Jordan Kelly lands a dream job hunting rare mysteries for the impossible Vera Van Alst, then gets sent after a rumored Agatha Christie play. When a previous researcher turns up dead, the search becomes a fight to stay alive.

2

The Sayers Swindle

by Victoria Abbott

2013

Jordan is sent to recover Vera's missing Dorothy L. Sayers collection, only to find a family full of secrets, vanishing suspects, and a corpse. Solving the theft means sorting out greed, lies, and murder.

3

The Wolfe Widow

by Victoria Abbott

2014

When a domineering stranger forces Jordan out of Vera Van Alst's house, Jordan starts digging into the woman's hold over her boss. A battle over money, property, and prized Nero Wolfe editions turns deadly.

4

The Marsh Madness

by Victoria Abbott

2015

Jordan and Vera chase a coveted set of Ngaio Marsh first editions to a grand estate called Summerlea. When the supposed seller dies and the wrong man appears in the obituary, scam and murder collide.

5

The Hammett Hex

by Victoria Abbott

2016

A rare copy of Dashiell Hammett's Red Harvest sends Jordan and Smiley to San Francisco for what should be a romantic getaway. Instead they find family secrets, repeated attacks, and a mystery as twisty as the city's hills.

Series background & context

The Book Collector Mystery series begins with a premise that feels made for mystery readers. Jordan Kelly is broke, back in Harrison Falls, New York, and badly in need of a job that offers more than vague hope. What she gets is research work for Vera Van Alst, a wealthy and famously difficult collector who wants rare detective fiction, expects results fast, and makes no effort to be pleasant about any of it.

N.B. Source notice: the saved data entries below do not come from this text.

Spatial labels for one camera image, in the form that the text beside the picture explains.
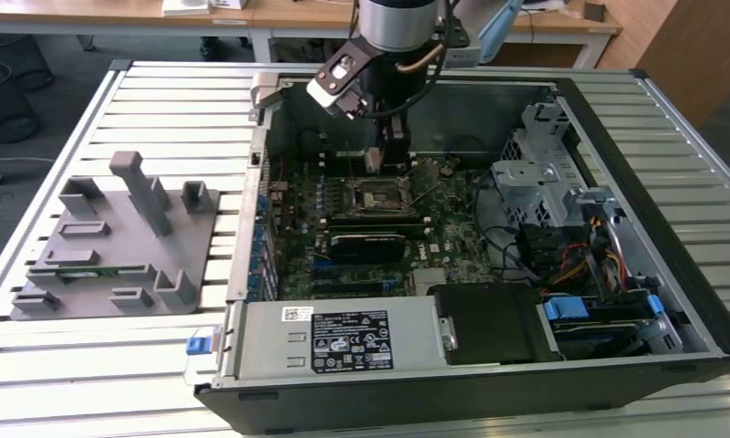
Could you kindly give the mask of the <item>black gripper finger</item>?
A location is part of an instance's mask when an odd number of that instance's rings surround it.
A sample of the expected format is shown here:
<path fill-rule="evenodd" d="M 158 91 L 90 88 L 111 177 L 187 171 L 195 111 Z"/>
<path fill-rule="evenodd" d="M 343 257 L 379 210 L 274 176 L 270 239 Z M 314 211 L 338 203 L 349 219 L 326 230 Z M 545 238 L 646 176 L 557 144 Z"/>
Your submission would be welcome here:
<path fill-rule="evenodd" d="M 385 121 L 382 137 L 382 171 L 402 173 L 410 149 L 410 128 L 405 112 Z"/>

That job gives the series its shape. Jordan is not chasing just any collectible. In The Christie Curse, she hunts a rumored Agatha Christie play. Later books pull her into cases tied to Dorothy L. Sayers, Rex Stout, Ngaio Marsh, and Dashiell Hammett. Each mystery uses one classic crime writer as a loose compass, which gives the series a very bookish charm without ever turning it into homework. The literary nods are there for fun, but the murders still have to be solved the hard way.

Vera is a lot.

She is demanding, suspicious, and often very funny, especially when Jordan has to balance loyalty to her employer with basic self-preservation. Around them is a cast that keeps the books lively: Jordan's not entirely law-abiding uncles, steady policeman Tyler Smiley Dekker, and Signora Panetone, who feeds people almost as forcefully as Vera orders them around. The Van Alst house itself, full of books and old resentments, feels like part of the cast too.

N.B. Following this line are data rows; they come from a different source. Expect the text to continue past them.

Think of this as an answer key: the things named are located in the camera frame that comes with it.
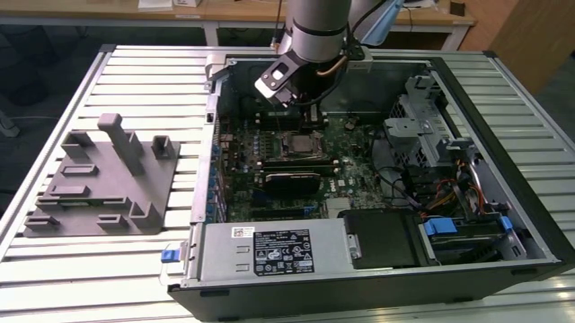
sticker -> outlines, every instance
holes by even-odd
[[[310,230],[254,234],[254,272],[258,276],[314,273]]]
[[[255,227],[233,227],[233,238],[254,237]]]
[[[177,18],[199,19],[199,15],[177,15]]]

gray cylindrical arm segment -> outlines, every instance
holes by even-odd
[[[323,63],[342,50],[351,0],[291,1],[294,52],[306,61]]]

blue latch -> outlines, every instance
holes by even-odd
[[[162,251],[162,263],[170,264],[173,262],[181,262],[181,251],[179,250]]]
[[[505,231],[510,233],[514,230],[514,224],[511,223],[510,218],[506,216],[502,216],[499,218],[499,222],[502,223]]]
[[[453,219],[449,217],[439,217],[435,219],[429,219],[429,221],[423,224],[423,228],[426,229],[426,233],[429,236],[435,234],[457,234],[458,228],[455,227],[455,223]]]

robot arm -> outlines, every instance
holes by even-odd
[[[289,45],[283,42],[282,56],[255,82],[255,87],[273,104],[283,104],[286,107],[319,104],[338,86],[347,60],[362,60],[365,57],[349,26],[351,9],[354,14],[365,12],[362,18],[366,18],[385,2],[386,0],[289,2],[287,30],[291,42]],[[374,39],[374,32],[378,32],[375,38],[383,41],[402,5],[403,0],[393,1],[363,40]]]

floor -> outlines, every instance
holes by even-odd
[[[18,118],[20,135],[0,137],[0,215],[8,207],[36,156],[48,139],[56,119],[64,112],[74,92],[102,44],[206,45],[199,28],[95,28],[48,27],[46,33],[60,57],[56,64],[39,69],[50,96],[32,106],[15,106],[0,96],[0,109]],[[222,46],[269,46],[271,30],[221,30]],[[537,96],[551,117],[575,139],[575,59],[562,66],[546,89]]]

The ongoing tension from book to book comes from greed, inheritance fights, family secrets, missing manuscripts, and the odd madness that can settle over people when money and rare books meet. These are cozy mysteries, but they are not airy. Jordan gets threatened, shoved, fired, framed, and generally pushed well past what any sensible researcher thought she was signing up for. Even so, the tone stays warm because the humor and the affection for eccentric people never drop out.

The books also move beyond Harrison Falls when the story needs it. The Marsh Madness brings Jordan and Vera into a grand estate swindle and later won the Bony Blithe award, while The Hammett Hex sends Jordan and Smiley to San Francisco for a case involving family secrets as well as a rare Dashiell Hammett edition. Even away from home, the series keeps the same mix of literary play, practical sleuthing, and messy personal stakes.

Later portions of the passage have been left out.